In the material below, transcribe every line from the first through the line holding "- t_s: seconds", exactly, and stop after that line.

------ RAW DATA ------

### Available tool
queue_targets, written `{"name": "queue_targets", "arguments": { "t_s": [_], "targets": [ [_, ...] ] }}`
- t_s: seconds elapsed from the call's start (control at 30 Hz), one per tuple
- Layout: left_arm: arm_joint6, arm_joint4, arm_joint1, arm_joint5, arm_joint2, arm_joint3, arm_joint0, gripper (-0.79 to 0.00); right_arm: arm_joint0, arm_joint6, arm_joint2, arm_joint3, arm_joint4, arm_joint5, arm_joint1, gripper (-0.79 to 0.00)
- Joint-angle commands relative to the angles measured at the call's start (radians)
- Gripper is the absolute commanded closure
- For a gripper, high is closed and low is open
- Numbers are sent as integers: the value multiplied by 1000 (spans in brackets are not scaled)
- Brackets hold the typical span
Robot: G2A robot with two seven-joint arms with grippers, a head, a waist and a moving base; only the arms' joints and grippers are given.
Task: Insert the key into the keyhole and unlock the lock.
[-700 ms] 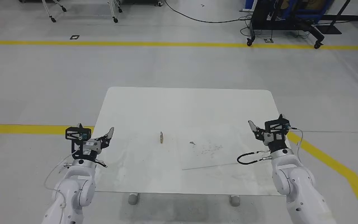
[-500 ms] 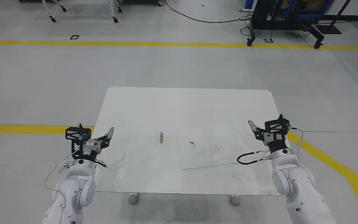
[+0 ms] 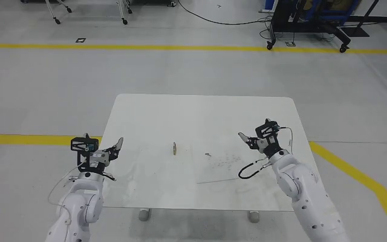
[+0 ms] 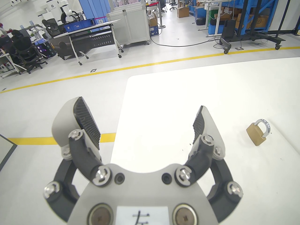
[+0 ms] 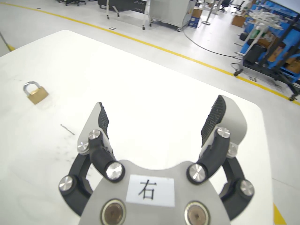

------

» **SOLUTION TO THIS PROBLEM**:
### Available tool
queue_targets, written `{"name": "queue_targets", "arguments": { "t_s": [_], "targets": [ [_, ...] ] }}`
- t_s: seconds elapsed from the call's start (control at 30 Hz), one per tuple

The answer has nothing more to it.